→ WHAT IS NEEDED: Nothing but an exact copy of the data should be given.

→ SUPPLIED DATA:
━━━━━━━━━━━━━━━━
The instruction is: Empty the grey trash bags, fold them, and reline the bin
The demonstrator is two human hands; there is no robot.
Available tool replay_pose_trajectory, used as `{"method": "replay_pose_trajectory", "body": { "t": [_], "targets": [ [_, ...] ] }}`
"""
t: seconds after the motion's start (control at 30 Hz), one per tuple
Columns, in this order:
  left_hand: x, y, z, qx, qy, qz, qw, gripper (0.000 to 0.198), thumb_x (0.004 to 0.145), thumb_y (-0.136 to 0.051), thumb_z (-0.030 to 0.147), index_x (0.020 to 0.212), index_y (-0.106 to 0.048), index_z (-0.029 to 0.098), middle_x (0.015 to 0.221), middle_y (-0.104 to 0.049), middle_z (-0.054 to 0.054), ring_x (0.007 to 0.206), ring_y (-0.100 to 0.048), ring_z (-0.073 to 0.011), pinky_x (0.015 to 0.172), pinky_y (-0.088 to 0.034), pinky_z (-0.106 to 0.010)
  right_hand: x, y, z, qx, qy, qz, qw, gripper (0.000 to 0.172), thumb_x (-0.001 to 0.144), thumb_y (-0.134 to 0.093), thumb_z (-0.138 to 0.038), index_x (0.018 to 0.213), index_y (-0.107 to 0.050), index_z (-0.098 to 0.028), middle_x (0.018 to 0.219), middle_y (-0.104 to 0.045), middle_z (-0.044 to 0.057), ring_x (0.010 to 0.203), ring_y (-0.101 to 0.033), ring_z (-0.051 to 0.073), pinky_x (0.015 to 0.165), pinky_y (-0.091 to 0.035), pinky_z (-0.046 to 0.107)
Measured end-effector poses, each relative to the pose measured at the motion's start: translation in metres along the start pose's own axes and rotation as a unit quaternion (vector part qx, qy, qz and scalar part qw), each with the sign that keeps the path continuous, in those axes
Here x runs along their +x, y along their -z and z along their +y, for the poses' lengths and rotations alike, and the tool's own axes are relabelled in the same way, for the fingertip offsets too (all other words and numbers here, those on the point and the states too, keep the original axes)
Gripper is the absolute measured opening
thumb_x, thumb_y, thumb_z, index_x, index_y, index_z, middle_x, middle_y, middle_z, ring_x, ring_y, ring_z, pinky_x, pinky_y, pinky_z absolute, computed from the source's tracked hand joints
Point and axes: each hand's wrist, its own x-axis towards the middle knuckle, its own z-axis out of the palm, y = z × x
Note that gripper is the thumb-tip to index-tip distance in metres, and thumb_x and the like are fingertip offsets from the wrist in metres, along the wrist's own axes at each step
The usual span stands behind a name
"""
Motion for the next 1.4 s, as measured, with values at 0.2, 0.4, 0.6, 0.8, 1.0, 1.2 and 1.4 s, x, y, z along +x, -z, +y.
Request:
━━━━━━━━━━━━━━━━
→ WRITTEN ANSWER:
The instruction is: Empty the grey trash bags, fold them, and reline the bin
The demonstrator is two human hands; there is no robot.
Available tool replay_pose_trajectory, used as `{"method": "replay_pose_trajectory", "body": { "t": [_], "targets": [ [_, ...] ] }}`
"""
t: seconds after the motion's start (control at 30 Hz), one per tuple
Columns, in this order:
  left_hand: x, y, z, qx, qy, qz, qw, gripper (0.000 to 0.198), thumb_x (0.004 to 0.145), thumb_y (-0.136 to 0.051), thumb_z (-0.030 to 0.147), index_x (0.020 to 0.212), index_y (-0.106 to 0.048), index_z (-0.029 to 0.098), middle_x (0.015 to 0.221), middle_y (-0.104 to 0.049), middle_z (-0.054 to 0.054), ring_x (0.007 to 0.206), ring_y (-0.100 to 0.048), ring_z (-0.073 to 0.011), pinky_x (0.015 to 0.172), pinky_y (-0.088 to 0.034), pinky_z (-0.106 to 0.010)
  right_hand: x, y, z, qx, qy, qz, qw, gripper (0.000 to 0.172), thumb_x (-0.001 to 0.144), thumb_y (-0.134 to 0.093), thumb_z (-0.138 to 0.038), index_x (0.018 to 0.213), index_y (-0.107 to 0.050), index_z (-0.098 to 0.028), middle_x (0.018 to 0.219), middle_y (-0.104 to 0.045), middle_z (-0.044 to 0.057), ring_x (0.010 to 0.203), ring_y (-0.101 to 0.033), ring_z (-0.051 to 0.073), pinky_x (0.015 to 0.165), pinky_y (-0.091 to 0.035), pinky_z (-0.046 to 0.107)
Measured end-effector poses, each relative to the pose measured at the motion's start: translation in metres along the start pose's own axes and rotation as a unit quaternion (vector part qx, qy, qz and scalar part qw), each with the sign that keeps the path continuous, in those axes
Here x runs along their +x, y along their -z and z along their +y, for the poses' lengths and rotations alike, and the tool's own axes are relabelled in the same way, for the fingertip offsets too (all other words and numbers here, those on the point and the states too, keep the original axes)
Gripper is the absolute measured opening
thumb_x, thumb_y, thumb_z, index_x, index_y, index_z, middle_x, middle_y, middle_z, ring_x, ring_y, ring_z, pinky_x, pinky_y, pinky_z absolute, computed from the source's tracked hand joints
Point and axes: each hand's wrist, its own x-axis towards the middle knuckle, its own z-axis out of the palm, y = z × x
Note that gripper is the thumb-tip to index-tip distance in metres, and thumb_x and the like are fingertip offsets from the wrist in metres, along the wrist's own axes at each step
The usual span stands behind a name
"""
Motion for the next 1.4 s, as measured, with values at 0.2, 0.4, 0.6, 0.8, 1.0, 1.2 and 1.4 s, x, y, z along +x, -z, +y.
Request:

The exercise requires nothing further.